The .woff font extension is the standard-to-go in terms of font embedding on the web.

You should add them first in the order of fonts you're loading, before the .ttf/.otf ones.

@font-face {
  font-family: "Unibody8SmallCaps Regular";
  src: url('fonts/unibody_8-smallcaps-webfont.woff') format('woff'), url('fonts/unibody_8-smallcaps-webfont.ttf') format('truetype');
}

The interesting thing to note is that you cannot omit the quotes around the format('woff')/format('truetype') part.
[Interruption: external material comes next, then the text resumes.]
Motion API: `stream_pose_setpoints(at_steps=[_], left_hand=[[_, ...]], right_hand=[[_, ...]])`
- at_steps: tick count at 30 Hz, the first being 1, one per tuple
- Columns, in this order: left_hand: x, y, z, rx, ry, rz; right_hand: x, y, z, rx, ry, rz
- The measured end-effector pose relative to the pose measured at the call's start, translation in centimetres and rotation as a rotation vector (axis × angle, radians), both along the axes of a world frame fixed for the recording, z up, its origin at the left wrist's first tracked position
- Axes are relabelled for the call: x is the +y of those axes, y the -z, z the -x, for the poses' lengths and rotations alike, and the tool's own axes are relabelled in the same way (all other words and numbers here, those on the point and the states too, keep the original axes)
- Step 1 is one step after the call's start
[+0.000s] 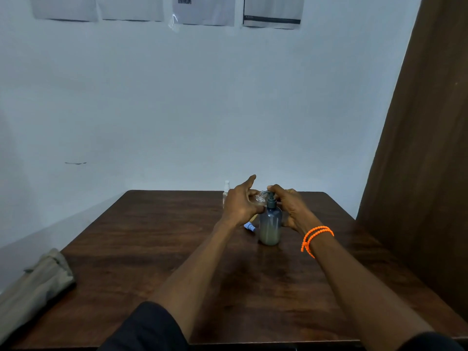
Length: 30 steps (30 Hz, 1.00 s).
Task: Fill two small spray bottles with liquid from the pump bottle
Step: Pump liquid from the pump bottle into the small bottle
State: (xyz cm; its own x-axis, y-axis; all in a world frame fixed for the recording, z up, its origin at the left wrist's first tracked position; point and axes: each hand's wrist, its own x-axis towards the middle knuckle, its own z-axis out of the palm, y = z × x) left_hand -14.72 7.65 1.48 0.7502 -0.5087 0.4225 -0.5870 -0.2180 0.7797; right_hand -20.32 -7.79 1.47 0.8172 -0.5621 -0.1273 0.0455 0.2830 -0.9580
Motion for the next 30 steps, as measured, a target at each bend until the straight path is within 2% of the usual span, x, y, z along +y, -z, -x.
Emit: stream_pose_setpoints(at_steps=[7, 15, 30], left_hand=[[0.0, 0.3, -0.1, 0.027, 0.003, 0.016], [-0.1, -0.2, -0.3, 0.006, 0.014, 0.011], [-0.1, 0.7, -0.9, 0.025, 0.041, 0.056]], right_hand=[[0.5, 0.3, 0.0, -0.044, -0.009, 0.023], [-0.5, -0.2, -0.2, 0.011, -0.047, 0.023], [-0.2, 1.5, -1.2, -0.097, 0.046, 0.031]])
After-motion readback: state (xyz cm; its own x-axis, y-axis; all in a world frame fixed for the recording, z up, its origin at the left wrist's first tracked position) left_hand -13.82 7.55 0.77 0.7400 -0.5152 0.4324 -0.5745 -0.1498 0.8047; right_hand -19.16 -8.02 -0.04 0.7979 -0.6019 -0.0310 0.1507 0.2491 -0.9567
Otherwise the font won't be recognized (at least by FF3.6).

CSSTidy seems to have a bug when there are multiple format()declarations in a rule, it removes quotes in each of them except the last one, thus making the whole rule unparsable by the browser.

So I started, again, to dig into the CSSTidy code and see what I could do about that.

I updated the csstidy.php file at around line 847 and changed the if statement to look like this :

if($this->sub_value != '') {
  $this->sub_value_arr[] = $this->sub_value;
  foreach($this->sub_value_arr as &$sub_value) {
    if (substr($sub_value, 0, 6) == 'format') {
      $sub_value = str_replace(array('format(', ')'), array('format("', '")'), $sub_value);
    }
  }
  $this->sub_value = '';
}

This way all sub values of the src: rule will be correctly parsed, and not only the last one.